Attempting to grasp the challenges to everyday life and working in/with dance and contemporary performance practices in the former Yugoslav space through the long-term consequences of the so-called ‘transition’ offers a map for any UK-based researcher attempting to understand the long-term consequences of Brexit (and the pandemic, and 14 years of a Conservative government) on conditions. What is lost, what is carried over, what is transformed? New questions of cultural production arise through turning to festivalisation and curatorial practices, such as hybridisation, access, para-institutional forms of education, and the EU networks’ dominance amidst the conditions for dance are all worthy of attention, and especially through the voices and perspectives of those who make these spaces.

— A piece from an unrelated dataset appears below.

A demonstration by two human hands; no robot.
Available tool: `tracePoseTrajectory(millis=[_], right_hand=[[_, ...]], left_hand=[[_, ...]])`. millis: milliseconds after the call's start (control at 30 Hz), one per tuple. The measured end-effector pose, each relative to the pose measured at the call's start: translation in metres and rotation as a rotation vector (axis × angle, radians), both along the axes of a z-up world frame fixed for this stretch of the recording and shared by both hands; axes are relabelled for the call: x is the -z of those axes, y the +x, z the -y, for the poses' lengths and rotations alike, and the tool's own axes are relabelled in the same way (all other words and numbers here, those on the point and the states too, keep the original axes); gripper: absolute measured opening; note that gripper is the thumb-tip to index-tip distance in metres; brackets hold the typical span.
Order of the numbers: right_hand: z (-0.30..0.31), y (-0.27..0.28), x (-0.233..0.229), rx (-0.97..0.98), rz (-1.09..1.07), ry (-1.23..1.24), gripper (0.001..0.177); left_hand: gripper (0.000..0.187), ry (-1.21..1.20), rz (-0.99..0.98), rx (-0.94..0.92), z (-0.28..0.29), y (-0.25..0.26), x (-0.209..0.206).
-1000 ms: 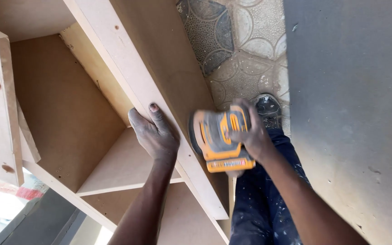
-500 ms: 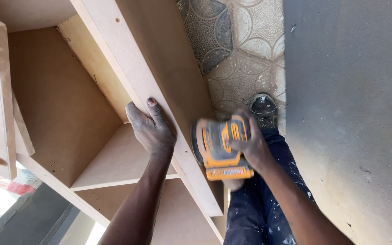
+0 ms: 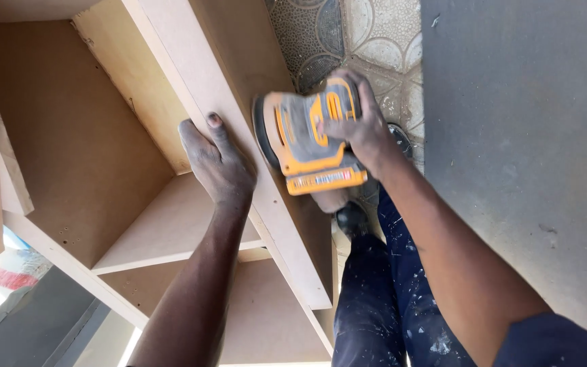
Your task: The person uses a yellow and black electric orbital sander to smooth the surfaces of a light-colored wooden cabinet. They sand the interior shelves, the front edges, and the side panels of the cabinet while kneeling on the floor.
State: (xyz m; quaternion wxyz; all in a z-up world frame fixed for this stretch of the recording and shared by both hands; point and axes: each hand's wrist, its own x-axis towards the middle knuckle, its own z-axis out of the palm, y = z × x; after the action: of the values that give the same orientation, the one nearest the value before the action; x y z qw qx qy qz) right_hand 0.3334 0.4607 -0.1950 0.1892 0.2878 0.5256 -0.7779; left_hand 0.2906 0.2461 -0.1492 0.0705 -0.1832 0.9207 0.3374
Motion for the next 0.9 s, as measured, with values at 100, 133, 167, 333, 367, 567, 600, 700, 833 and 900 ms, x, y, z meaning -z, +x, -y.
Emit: tracePoseTrajectory(millis=[100, 133, 167, 333, 367, 567, 600, 700, 833, 900], right_hand=[[0.001, 0.01, -0.003, 0.067, 0.012, -0.107, 0.076], [0.004, 0.027, -0.002, 0.073, 0.001, -0.1, 0.076], [0.007, 0.047, -0.001, 0.078, 0.049, -0.042, 0.083], [0.018, 0.171, -0.036, 0.071, 0.211, 0.028, 0.094], [0.019, 0.194, -0.046, 0.085, 0.313, 0.004, 0.094], [0.026, 0.311, -0.061, 0.1, 0.582, -0.081, 0.091], [0.026, 0.322, -0.063, 0.113, 0.624, -0.097, 0.091], [0.022, 0.321, -0.056, 0.088, 0.603, -0.098, 0.093], [0.02, 0.261, -0.038, 0.098, 0.479, -0.06, 0.095], [0.02, 0.229, -0.025, 0.041, 0.294, 0.019, 0.102]], left_hand=[[0.051, -0.06, -0.063, 0.154, -0.004, -0.005, -0.014], [0.051, -0.053, -0.074, 0.159, -0.003, -0.005, -0.009], [0.047, -0.019, -0.12, 0.117, -0.003, -0.004, -0.004], [0.051, -0.04, -0.254, 0.14, -0.011, 0.015, -0.018], [0.047, -0.101, -0.247, 0.155, -0.014, 0.021, -0.02], [0.056, -0.148, -0.067, 0.145, -0.001, 0.111, -0.017], [0.061, -0.185, -0.007, 0.13, -0.001, 0.124, -0.015], [0.065, -0.2, 0.01, 0.114, -0.001, 0.123, -0.012], [0.063, -0.179, 0.012, 0.112, -0.007, 0.12, -0.014], [0.06, -0.158, 0.009, 0.11, -0.003, 0.125, -0.014]])
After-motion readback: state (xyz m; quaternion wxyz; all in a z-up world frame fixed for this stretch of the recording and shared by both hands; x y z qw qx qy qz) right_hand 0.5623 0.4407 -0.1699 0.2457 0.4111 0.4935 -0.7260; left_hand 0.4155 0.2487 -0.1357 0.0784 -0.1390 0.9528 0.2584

My event was another instance in which gathering relies upon friendships, social networks and socialising to enable trust for possible future collaboration and cooperation in dance. But in thinking about power and modes of production in ecologies of dance practices, I’ll end with an invitation to thought and action from Tony Benn (1925 – 2014):
‘Ask the powerful five questions:
What power have you got? Where did you get it from? In whose interests do you exercise it? To whom are you accountable? How can we get rid of you?
Only democracy gives us that right. That is why no-one with power likes democracy and that is why every generation must struggle to win it and keep it; including you and me, here and now.’
Thanks to my guests, all audience, Jen for the photos, Marthe for the set-up and coordination, and the IAS/UCL for hosting.